A “new president alone isn't enough,” Obama wrote in a message sent to the DSCC’s e-mail list. “I've served long enough in the U.S. Senate to know that Washington must change, and I also know that big changes don't happen without big Senate majorities — and right now, Democrats occupy only 49 seats.”

“This November, we have a chance to create a Democratic Senate majority like we haven't seen in decades — but it won't happen on its own,” he wrote.

 

Hildebrand and Obama campaign manager David Plouffe have, in recent days, outlined the shape of the campaign.
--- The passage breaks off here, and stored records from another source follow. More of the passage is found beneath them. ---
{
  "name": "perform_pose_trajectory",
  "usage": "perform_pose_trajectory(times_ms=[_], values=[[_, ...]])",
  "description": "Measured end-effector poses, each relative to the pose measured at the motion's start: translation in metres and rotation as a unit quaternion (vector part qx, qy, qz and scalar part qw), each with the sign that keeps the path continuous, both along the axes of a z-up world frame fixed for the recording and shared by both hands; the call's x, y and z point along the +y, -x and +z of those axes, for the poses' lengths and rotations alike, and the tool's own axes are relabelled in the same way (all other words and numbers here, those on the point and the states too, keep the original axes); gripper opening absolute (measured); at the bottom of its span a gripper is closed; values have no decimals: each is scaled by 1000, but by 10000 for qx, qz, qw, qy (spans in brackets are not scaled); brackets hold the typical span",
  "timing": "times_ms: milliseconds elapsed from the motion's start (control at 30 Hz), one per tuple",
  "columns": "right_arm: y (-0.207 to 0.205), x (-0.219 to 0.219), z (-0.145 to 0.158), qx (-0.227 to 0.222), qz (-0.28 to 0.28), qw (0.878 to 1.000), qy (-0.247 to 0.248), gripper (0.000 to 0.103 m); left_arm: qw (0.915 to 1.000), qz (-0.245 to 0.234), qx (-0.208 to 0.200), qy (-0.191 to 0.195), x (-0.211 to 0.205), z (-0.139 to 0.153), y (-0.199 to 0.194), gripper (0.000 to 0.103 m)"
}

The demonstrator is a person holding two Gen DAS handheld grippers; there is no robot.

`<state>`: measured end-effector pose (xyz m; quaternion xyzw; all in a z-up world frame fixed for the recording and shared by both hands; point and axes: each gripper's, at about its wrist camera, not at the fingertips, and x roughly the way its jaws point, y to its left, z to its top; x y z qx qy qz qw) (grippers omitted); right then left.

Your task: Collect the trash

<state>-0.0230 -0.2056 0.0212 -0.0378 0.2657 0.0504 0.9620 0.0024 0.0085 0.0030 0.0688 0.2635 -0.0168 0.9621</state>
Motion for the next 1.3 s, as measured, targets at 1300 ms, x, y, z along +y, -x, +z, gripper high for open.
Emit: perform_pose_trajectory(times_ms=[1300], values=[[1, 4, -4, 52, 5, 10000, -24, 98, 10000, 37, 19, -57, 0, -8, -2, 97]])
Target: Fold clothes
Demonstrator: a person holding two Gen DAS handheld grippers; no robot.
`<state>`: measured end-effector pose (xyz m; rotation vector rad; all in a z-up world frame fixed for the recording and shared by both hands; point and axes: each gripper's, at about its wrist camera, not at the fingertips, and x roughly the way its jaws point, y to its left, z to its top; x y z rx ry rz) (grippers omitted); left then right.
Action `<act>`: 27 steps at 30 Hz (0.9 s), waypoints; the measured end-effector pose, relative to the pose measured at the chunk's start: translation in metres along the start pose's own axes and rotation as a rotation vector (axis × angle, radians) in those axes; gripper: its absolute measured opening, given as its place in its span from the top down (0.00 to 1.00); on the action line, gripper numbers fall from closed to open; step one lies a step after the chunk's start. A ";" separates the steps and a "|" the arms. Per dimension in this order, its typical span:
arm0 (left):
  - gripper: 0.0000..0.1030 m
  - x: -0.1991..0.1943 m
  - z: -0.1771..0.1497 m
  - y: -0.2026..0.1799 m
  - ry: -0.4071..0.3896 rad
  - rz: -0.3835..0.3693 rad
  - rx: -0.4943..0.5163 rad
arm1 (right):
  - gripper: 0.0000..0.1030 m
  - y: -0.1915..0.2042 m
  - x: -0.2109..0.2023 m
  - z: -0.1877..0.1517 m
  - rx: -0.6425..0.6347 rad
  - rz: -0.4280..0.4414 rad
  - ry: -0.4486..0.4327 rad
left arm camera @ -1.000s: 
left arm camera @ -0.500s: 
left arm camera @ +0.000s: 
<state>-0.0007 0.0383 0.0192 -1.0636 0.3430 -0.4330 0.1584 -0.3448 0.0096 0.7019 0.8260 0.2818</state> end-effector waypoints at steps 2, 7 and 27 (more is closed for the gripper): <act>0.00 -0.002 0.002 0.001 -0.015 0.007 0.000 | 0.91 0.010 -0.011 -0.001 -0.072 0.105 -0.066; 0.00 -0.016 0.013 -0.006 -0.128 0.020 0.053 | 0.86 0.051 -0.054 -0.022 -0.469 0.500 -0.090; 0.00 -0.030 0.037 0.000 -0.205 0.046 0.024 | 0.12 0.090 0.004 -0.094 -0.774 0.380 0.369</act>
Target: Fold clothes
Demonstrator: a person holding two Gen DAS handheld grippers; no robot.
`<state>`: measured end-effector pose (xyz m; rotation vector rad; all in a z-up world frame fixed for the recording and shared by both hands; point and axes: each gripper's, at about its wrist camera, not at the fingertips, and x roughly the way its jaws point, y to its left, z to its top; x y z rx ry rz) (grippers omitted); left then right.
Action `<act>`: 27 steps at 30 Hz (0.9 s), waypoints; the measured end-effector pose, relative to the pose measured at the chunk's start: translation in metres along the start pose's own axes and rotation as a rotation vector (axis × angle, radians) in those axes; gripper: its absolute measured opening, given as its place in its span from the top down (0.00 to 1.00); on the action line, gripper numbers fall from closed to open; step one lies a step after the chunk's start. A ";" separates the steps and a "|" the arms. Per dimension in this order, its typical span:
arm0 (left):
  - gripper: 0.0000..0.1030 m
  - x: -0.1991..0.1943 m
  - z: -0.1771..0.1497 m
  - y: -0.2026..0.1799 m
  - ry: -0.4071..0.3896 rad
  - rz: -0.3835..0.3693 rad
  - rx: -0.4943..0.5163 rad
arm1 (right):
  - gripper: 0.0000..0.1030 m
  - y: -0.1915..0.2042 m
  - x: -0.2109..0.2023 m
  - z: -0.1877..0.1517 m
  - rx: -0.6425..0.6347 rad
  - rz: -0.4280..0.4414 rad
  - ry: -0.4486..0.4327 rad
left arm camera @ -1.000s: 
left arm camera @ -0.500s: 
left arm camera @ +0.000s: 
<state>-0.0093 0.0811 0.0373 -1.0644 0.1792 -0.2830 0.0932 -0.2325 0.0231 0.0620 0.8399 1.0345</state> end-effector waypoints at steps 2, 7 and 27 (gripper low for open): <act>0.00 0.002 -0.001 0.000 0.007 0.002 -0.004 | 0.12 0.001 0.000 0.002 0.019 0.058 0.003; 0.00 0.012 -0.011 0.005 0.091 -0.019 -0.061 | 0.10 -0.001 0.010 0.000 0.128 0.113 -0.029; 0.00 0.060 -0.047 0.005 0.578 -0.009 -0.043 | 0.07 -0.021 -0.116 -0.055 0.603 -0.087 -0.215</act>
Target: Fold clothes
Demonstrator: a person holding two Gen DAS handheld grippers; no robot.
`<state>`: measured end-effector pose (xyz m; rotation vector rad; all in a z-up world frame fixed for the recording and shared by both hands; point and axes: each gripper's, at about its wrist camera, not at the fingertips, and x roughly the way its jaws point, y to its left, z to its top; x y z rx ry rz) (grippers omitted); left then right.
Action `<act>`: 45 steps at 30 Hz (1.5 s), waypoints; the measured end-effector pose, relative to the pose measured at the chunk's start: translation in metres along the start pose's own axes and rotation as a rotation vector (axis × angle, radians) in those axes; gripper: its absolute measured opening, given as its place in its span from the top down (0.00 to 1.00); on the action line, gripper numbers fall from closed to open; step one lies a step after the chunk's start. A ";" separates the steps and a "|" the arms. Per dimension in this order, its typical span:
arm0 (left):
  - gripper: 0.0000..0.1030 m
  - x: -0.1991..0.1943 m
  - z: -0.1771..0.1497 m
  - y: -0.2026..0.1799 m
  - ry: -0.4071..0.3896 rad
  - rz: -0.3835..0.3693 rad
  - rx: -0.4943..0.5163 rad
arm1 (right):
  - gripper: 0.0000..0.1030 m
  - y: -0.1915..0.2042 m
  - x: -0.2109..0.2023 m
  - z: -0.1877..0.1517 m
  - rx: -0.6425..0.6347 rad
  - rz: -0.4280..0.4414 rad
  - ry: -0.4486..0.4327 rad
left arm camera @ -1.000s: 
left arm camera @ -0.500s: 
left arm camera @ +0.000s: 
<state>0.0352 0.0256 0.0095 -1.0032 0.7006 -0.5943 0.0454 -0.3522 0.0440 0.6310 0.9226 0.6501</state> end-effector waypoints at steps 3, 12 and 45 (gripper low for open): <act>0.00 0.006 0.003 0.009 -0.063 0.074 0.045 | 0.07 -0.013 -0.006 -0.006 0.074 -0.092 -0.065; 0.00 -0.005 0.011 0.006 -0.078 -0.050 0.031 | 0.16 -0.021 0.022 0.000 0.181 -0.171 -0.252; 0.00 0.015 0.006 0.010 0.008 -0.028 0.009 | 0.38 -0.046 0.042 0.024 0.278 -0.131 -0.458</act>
In an interview with Politico, Hildebrand said Obama would focus largely on 14 states George W. Bush won in 2004, plus one state Kerry won in 2004: New Hampshire, where Obama and Hillary Rodham Clinton stage their first joint event Friday.

“We’re going to have to play hard in New Hampshire — we completely recognize that,” Hildebrand said.

Hildbrand also said Obama would campaign in part of Nebraska, which distributes its electoral votes to the winner of each individual congressional district.

“We’re going to go in and play Nebraska 2, which is Omaha and surrounding [areas], in the hopes that we can pick up that one electoral vote,” he said.

A presentation by Plouffe to donors, and Obama’s own early advertising expenditures, add three more to that list of states to defend: Pennsylvania, Michigan and Wisconsin.

In an interview, Hildebrand listed states in order of the margin by which Bush carried them: The closest four — Iowa, New Mexico, Ohio, Nevada — he said, would see “a ton of attention.”

But he said Obama would campaign hard in 10 more states, with the candidate and his top surrogates spending time on the ground and his campaign spending money in the air. Those states are Colorado, Florida, Missouri, Virginia, North Carolina, Montana, North Dakota, Indiana, Georgia and Alaska.

Skeptics have questioned Obama’s chances in states ranging from Montana, where Obama’s support of gun control is unpopular, to those in the South, where racially polarized voting patterns could undermine his chances. Some have suggested his broader playing field is a kind of “head-fake,” a maneuver designed to force McCain to spend money and time on states Obama doesn’t really think he can win.

Hildebrand dismissed that suggestion.

“We’re going in to win those states,” he said. “We’re not going in to make McCain have to pay attention to them. We’re going in to win. The result of that is he’s going to have to pay serious attention to them where he otherwise might not have to.”